Segment Start: Records for processing

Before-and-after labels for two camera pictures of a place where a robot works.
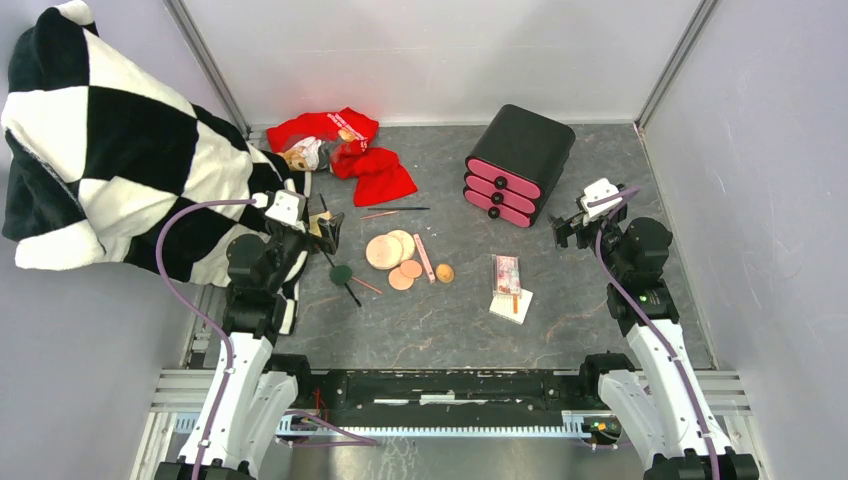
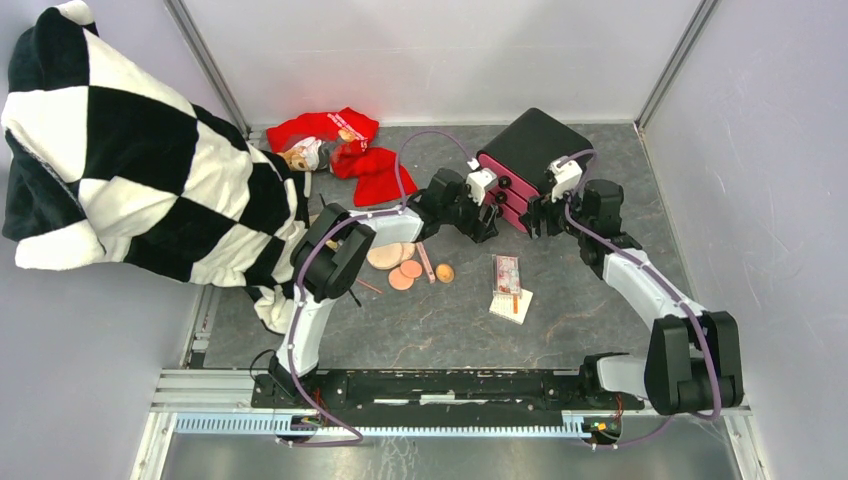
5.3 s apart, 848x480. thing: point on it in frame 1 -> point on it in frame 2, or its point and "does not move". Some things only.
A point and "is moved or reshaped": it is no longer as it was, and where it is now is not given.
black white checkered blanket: [97, 155] does not move
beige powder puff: [407, 242] does not move
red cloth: [349, 135] does not move
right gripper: [561, 229] -> [539, 207]
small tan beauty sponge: [444, 273] does not move
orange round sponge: [410, 269] does not move
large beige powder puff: [384, 252] does not move
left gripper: [330, 231] -> [479, 231]
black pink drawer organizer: [516, 161] is moved or reshaped
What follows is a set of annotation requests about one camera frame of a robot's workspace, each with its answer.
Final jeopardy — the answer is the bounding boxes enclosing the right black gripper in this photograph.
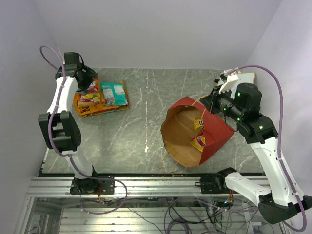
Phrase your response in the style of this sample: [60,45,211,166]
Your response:
[200,84,244,122]

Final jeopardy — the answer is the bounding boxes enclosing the Fox's fruits candy bag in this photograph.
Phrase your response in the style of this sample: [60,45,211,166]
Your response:
[78,78,101,107]
[190,131,206,152]

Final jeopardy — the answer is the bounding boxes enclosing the teal snack packet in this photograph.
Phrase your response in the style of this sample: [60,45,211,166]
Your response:
[100,81,128,106]

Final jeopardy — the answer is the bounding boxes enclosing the orange Kettle chip bag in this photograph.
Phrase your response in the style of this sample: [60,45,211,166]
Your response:
[73,92,130,117]

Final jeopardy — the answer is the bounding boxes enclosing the red brown paper bag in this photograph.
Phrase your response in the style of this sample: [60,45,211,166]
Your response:
[160,96,234,168]

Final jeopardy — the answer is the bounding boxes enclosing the Doritos chip bag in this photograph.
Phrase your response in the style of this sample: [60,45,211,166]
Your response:
[73,78,130,117]

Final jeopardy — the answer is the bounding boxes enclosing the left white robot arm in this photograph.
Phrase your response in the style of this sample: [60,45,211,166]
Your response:
[38,52,99,195]

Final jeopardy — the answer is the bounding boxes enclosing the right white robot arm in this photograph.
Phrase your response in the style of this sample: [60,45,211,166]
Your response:
[200,83,312,224]

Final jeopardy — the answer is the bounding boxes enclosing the yellow M&M's packet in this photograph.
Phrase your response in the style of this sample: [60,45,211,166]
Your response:
[193,118,204,129]

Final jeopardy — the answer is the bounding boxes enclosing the white notepad board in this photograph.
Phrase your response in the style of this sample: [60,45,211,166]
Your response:
[216,70,256,99]

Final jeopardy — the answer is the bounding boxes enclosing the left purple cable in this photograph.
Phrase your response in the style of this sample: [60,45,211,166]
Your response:
[39,45,129,195]

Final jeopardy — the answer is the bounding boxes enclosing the purple cable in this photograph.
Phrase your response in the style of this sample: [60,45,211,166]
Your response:
[39,45,129,195]
[226,64,307,232]

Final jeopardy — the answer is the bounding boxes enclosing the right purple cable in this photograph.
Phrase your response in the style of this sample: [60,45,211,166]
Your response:
[226,64,307,232]

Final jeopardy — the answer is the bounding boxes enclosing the aluminium rail frame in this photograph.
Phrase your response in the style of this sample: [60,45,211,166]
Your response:
[27,174,288,234]

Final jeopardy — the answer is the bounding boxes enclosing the loose wires under table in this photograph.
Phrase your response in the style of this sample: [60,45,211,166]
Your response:
[80,190,269,234]

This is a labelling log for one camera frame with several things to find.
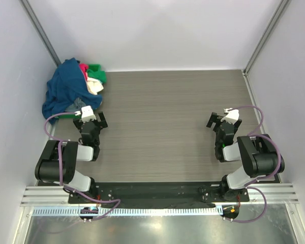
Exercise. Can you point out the right frame post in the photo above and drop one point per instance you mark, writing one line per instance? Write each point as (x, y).
(274, 20)

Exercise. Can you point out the aluminium rail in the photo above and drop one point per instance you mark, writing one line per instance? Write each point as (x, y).
(55, 196)

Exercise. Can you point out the green t shirt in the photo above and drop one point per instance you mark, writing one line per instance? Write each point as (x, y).
(99, 75)

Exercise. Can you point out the grey t shirt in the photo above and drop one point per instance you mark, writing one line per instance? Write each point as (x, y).
(75, 106)

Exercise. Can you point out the cream white t shirt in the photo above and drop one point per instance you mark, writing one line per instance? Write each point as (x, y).
(94, 86)

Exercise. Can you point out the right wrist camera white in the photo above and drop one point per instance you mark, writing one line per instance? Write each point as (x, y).
(231, 116)

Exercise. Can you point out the slotted cable duct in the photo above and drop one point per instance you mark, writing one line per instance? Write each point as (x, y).
(77, 211)

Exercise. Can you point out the left frame post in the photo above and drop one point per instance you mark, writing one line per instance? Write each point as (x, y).
(40, 31)

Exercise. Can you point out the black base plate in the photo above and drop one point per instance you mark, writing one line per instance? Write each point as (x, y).
(169, 195)

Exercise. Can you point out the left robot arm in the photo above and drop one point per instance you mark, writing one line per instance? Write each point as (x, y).
(57, 163)

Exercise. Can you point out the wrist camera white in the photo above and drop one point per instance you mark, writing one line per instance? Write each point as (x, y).
(231, 116)
(86, 113)

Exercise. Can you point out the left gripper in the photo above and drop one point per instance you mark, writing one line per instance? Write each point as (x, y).
(103, 123)

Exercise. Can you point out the pink red t shirt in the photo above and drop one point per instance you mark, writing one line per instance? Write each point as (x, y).
(84, 68)

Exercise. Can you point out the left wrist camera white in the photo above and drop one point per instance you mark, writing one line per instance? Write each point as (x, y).
(86, 113)

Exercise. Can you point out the frame post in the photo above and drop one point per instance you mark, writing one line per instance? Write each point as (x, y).
(40, 31)
(274, 20)

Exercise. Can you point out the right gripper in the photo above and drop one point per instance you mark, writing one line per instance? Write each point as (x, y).
(213, 119)

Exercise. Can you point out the blue t shirt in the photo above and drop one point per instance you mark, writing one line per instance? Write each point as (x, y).
(56, 85)

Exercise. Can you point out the green plastic bin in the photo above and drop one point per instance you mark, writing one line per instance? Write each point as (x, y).
(96, 67)

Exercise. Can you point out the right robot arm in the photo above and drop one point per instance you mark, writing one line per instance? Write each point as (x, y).
(258, 155)

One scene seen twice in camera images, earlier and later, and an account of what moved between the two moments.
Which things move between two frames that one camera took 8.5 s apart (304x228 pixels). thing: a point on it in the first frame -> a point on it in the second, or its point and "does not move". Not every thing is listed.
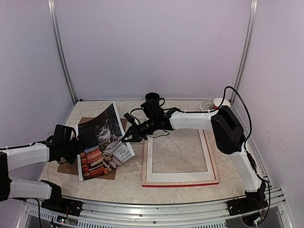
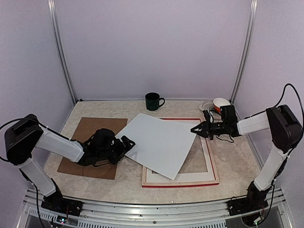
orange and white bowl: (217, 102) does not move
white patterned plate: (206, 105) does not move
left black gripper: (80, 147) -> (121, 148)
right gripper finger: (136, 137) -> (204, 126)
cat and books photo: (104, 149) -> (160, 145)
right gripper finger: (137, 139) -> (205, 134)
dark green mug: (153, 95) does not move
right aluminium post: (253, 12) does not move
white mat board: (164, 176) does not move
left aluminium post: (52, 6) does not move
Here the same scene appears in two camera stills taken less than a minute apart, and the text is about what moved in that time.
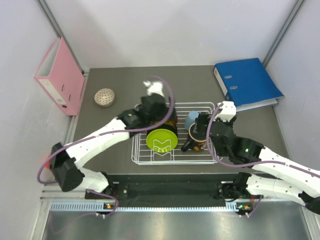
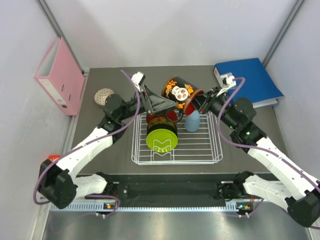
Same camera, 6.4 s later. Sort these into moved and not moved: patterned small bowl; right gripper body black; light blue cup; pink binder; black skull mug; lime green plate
Moved: right gripper body black; black skull mug
Not moved: pink binder; lime green plate; light blue cup; patterned small bowl

Segment End: Records for processing

Task to complete> Give again, word for word, every line from the top of the data above to the line holding "5.3 s apart, 848x480.", inclusive, with the pictures left out.

Result of this task>
Before-and-after labels for two camera pictures of a place where a robot works.
5.3 s apart, 848x480. thing: point on it in frame 1 -> point on it in frame 2, or its point and "does not move". Some things only.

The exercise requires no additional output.